To briefly explain what this means, IPv4 addresses are broken into 4 sets of 8 bits (octets) like this:

10.0.0.0/16  

Each octet represents 8 bits which means that there's a total of 32 bits.

10 . 0 . 0 . 0 / 16

[8]+[8]+[8]+[8] = 32 bits
  1. The /16 is saying that the first two octets (or 16 bits) 10.0. will be your Network Address.
  2. The next .0 represents your Subnet.
  3. The final octet .0 represents your Device Address.

This diagram shows the relationship between a VPC, a subnet and a device.
VPC Subnet IP Addresses


What can I do with this knowledge?

This is helpful as you begin assigning new subnets and devices to your VPC. For example, if you want to create two new database servers that are not directly linked to the Internet, you might want to assign them to a subnet 10.0.1.x and provide them with a device id of 10.0.1.0 and 10.0.1.1.


Other Helpful Facts

How many addresses does AWS reserve by default? Each subnet is given 3 addresses.

Subnet Availability Zones

When you create a subnet, you must assign it to an Availability Zone (i.e. us-east-1, us-west-1, etc). It's a one-to-one ratio.

Network Address Translation (NAT)

Underneath the hood, a NAT is a special kind of EC2 instance and here are a few unique characteristics:

  • NAT's are specialized EC2 instances so you will be charged accordingly.
  • NAT's technically live in a Public Subnet but have access to a private subnet server.
  • NAT's allow EC2 instances within our Private Subnet to talk to the outside world.
  • NAT's have their own public IP address.

What can I do with this knowledge?

Simple, if you have a private server but you want it to have access to the outside world, you'll need to use a NAT.


DNS Hostnames

When you are creating a VPC, you'll want to say yes to Enable DNS Hostnames. This will allow you to create endpoints that resolve internally and the public internet.


Managing Firewalls

Managing Firewalls

Firewalls allow you, the administrator, to control how your trafffic flows inward and outward. When it comes to managing firewalls within your VPC, you have two tools to work with:

Security Groups

Security Groups help you declare what type of access you want to provide to your servers. In general, you assign Ports to Security Groups so for example, if you want to provide access to a Wordpress website, you may need to allow Port 80 (HTTP), Port 443 (HTTPS), and Port 22 (SSL) to your Security Group.

Access Control Lists

ACL's are similar to Security Groups but with more fine grained control. For example, if you want to block a specific set of IP addresses, you can input that information, into an ACL.
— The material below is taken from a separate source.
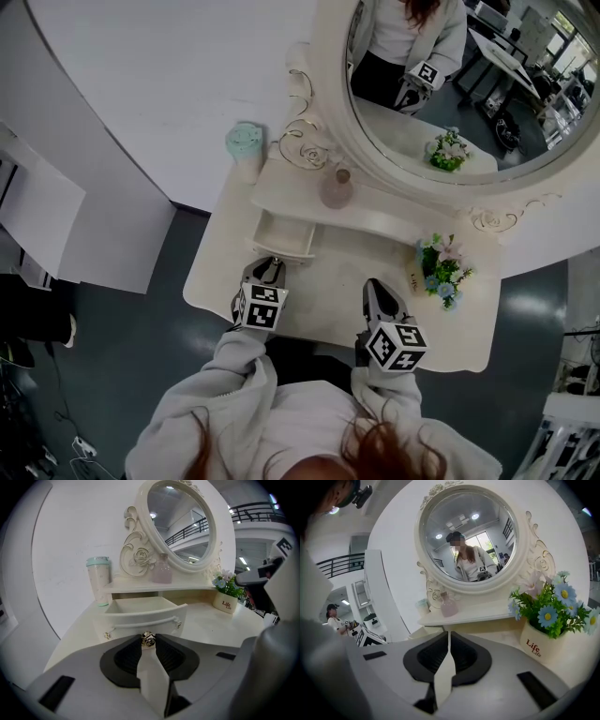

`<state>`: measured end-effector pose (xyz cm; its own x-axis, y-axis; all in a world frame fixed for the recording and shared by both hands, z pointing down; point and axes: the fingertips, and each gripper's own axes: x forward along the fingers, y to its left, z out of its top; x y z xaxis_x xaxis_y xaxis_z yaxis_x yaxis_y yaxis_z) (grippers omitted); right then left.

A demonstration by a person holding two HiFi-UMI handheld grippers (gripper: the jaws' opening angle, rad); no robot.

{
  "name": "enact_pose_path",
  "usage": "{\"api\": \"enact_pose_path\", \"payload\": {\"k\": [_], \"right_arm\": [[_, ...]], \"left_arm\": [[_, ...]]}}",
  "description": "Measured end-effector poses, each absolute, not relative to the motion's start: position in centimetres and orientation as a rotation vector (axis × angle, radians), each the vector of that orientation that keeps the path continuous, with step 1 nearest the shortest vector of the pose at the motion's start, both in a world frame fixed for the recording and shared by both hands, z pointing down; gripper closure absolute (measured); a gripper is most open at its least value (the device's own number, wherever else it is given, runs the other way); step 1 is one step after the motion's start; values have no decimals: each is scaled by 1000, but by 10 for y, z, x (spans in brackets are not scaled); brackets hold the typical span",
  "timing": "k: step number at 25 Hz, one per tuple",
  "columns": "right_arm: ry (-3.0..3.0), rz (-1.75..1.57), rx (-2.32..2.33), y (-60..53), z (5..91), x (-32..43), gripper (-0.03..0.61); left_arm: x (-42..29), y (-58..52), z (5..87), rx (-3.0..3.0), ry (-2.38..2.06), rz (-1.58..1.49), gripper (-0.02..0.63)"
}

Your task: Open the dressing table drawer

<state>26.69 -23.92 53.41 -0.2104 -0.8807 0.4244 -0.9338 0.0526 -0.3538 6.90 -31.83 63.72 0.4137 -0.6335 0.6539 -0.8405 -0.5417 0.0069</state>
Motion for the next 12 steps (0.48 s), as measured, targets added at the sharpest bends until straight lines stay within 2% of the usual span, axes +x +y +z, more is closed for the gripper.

In many ways, the ACL is the second line of defense if your Security Group fails you.


Managing Internet Gateways

Internet Gateway

The Internet Gateway is a routing table that enables your EC2 instances (within your Public Subnet) to feel like they have their own IP addresses.

Internet Gateway IP Addresses

Internet Gateway Facts

  • You cannot attach multiple Internet Gateways to a VPC.

Managing Route Tables

Route Tables

This is where you patch things from the outside world to your EC2 instances.

  1. Create a route table
  2. Create an out for the route table by assigning 0.0.0.0/0.

The reason why you want to create a new route table that faces the public internet (instead of using your default main) is because if you create a subnet, it will then automatically be assigned to the outside world.


Final Thoughts

Final Thoughts

There's a lot to learn about VPC's. It's especially hard for web developers, like me, who traditionally work on apps and leave the infrastructure stuff to the DevOps people. That said, times are changing and it's probably important for every developer to become full-stack.

Besides, if you really think about it. If you mess something up, you can just delete it and start all over again. Yes, it's easy and cheap enough for all of us to mess up. So keep trying and over time, it will all start to make sense.